あの場面、ビットの攻撃を掻い潜りながら隙をついて直線ラインで接近を試みた一夏に対して、セシリアは同じくビットで迎撃を試みた。本来であれば、この場面スターライトで攻撃すればそれだけで大ダメージを与えていたはず。しかし、しなかった……いや、できなかった。いくら成長しているとはいえ、ビットと本体の同時行動は一朝一夕で修得できるものではない。
『……先日のHRでの。いえ、これまでの暴言は全て撤回しますわ』
そんな中、セシリアから放たれた謝罪ともとれる言葉。一夏は……いや、彼だけでなくセシリアのことを知るほとんどの人間がその言葉に驚いた。
『……どうしたんだ、急に?』
一夏もセシリアの急変の意図がわからず訝しむ。彼も以前、セシリアの暴言に言い返す形でそれに近い言葉を発していた。それを考えると彼女の態度の変化は、今この場においては彼にとっても若干居心地が悪い。

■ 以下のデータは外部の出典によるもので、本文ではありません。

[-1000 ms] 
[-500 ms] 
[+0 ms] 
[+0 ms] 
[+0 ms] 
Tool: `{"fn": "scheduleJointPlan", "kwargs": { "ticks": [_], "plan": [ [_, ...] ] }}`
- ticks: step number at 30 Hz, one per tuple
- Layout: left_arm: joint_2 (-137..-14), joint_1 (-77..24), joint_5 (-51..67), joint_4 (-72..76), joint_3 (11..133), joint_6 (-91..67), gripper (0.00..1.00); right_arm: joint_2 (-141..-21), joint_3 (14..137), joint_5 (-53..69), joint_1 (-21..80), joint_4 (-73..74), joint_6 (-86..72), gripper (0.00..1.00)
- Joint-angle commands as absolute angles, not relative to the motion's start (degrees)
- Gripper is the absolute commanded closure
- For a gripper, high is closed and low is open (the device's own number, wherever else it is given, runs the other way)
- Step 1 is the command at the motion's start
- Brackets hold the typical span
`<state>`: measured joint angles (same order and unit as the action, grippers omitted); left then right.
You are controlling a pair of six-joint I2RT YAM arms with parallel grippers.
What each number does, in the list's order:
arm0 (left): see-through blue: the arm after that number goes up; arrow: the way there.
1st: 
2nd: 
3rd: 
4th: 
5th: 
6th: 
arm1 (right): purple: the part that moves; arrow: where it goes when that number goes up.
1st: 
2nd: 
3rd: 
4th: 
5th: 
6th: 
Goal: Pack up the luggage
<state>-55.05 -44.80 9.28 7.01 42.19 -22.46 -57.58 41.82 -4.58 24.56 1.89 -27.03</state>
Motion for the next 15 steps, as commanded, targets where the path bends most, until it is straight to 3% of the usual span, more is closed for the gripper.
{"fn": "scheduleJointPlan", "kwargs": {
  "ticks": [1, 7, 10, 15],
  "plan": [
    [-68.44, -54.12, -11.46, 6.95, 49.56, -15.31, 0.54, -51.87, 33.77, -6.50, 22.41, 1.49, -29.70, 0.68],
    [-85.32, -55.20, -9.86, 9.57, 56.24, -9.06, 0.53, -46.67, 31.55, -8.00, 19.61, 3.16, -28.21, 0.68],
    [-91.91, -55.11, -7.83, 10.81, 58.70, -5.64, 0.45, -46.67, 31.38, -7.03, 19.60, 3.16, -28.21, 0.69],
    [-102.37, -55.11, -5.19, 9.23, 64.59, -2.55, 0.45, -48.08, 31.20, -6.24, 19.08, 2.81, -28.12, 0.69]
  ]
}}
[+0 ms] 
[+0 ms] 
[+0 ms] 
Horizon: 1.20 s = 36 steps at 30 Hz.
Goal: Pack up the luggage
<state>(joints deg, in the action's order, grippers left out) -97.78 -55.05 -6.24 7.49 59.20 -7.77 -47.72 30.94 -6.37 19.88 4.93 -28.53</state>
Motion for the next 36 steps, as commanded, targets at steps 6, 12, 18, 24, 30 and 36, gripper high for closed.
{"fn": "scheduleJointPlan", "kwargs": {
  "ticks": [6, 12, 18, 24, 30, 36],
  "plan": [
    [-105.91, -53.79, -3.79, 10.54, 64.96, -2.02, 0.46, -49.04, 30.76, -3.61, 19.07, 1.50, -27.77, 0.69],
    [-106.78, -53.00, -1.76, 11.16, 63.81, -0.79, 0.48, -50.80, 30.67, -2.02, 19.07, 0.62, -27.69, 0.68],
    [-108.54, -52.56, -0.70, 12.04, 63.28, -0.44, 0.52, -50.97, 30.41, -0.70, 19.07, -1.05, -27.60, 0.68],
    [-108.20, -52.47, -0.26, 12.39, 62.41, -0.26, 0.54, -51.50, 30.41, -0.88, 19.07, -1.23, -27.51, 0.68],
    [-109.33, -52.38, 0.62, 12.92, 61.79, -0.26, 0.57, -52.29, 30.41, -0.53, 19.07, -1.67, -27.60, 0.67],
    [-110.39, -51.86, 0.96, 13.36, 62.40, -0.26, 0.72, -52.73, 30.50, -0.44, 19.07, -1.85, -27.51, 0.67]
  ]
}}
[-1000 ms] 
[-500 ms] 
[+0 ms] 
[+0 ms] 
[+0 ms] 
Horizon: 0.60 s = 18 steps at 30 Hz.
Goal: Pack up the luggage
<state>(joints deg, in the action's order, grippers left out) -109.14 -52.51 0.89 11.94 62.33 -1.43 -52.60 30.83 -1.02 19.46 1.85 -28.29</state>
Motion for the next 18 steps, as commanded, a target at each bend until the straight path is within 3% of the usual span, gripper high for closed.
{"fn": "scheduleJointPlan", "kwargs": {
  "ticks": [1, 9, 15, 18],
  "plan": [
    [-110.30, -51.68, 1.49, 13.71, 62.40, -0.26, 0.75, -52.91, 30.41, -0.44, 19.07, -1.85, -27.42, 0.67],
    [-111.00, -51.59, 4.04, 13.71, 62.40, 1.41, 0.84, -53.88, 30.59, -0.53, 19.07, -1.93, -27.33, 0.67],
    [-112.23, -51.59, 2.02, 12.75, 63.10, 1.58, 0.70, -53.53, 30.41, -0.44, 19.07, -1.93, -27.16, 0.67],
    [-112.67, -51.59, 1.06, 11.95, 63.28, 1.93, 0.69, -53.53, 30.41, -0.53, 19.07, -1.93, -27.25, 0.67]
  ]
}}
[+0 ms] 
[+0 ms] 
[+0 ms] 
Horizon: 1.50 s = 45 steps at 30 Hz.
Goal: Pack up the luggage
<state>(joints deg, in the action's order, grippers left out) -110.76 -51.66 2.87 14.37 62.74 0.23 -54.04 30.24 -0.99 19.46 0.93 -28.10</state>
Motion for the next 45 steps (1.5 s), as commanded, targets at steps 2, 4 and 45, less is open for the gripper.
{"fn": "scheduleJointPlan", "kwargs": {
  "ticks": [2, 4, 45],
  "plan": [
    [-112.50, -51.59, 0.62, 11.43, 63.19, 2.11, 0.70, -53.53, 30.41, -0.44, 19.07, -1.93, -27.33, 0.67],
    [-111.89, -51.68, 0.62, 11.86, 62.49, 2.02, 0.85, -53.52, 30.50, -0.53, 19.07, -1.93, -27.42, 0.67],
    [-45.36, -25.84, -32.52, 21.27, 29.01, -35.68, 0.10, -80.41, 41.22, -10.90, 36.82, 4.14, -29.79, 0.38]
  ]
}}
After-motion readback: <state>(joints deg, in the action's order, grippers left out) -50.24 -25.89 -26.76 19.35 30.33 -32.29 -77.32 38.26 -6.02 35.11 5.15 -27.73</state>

『今までの自身の言動の愚かさ、せっかく西園寺さんに教えていただいたのに気付くことができず……ですがあなたのおかげで目が覚めました。わたくしは一操縦者として、あなたを認めます。改めて、セシリア・オルコットの全力と戦ってくださいまし!』
しかし、その言葉に一夏は再び発奮する。
諍いから始まったこの模擬戦は、今ここに初めてお互いを認めた者同士による戦いへと昇華したのだ。
『あぁ、俺も撤回する。……俺が無知だったせいで不快な思いをさせたことも謝る。そして……ありがとう、お前のおかげで俺は、俺がこれから強くなれることを知った』
そして、表情を引き締める。そこには先ほどまでのように、目の前の戦いにただ我武者羅だったときとは違い、その先を見据えた決意のようなものを宿していた。
『俺はこの力で家族を……千冬姉を守る!』
「ある意味、世界最強になるって宣言かな?」
「まったくあの馬鹿者は……、浮かれているな」
モニター上の一夏の善戦と宣言に対して、千冬は苦々しげな顔になる。
「ふふ、照れなくていいのに」
「ち、違う、よく見てみろ。左手を閉じたり開いたりしているだろう? 昔からその癖を出した後は碌なことにならん」
なるほど、と紫苑はモニターに目をやると確かに一夏の左手はその動作を繰り返していた。
「へぇ、さすが姉弟。よく見てるんだね」
「ま、まぁな。その際の後始末も大概私がやっていたんだ、気を付けもするさ」
紫苑の言葉に少し狼狽しながら答える千冬。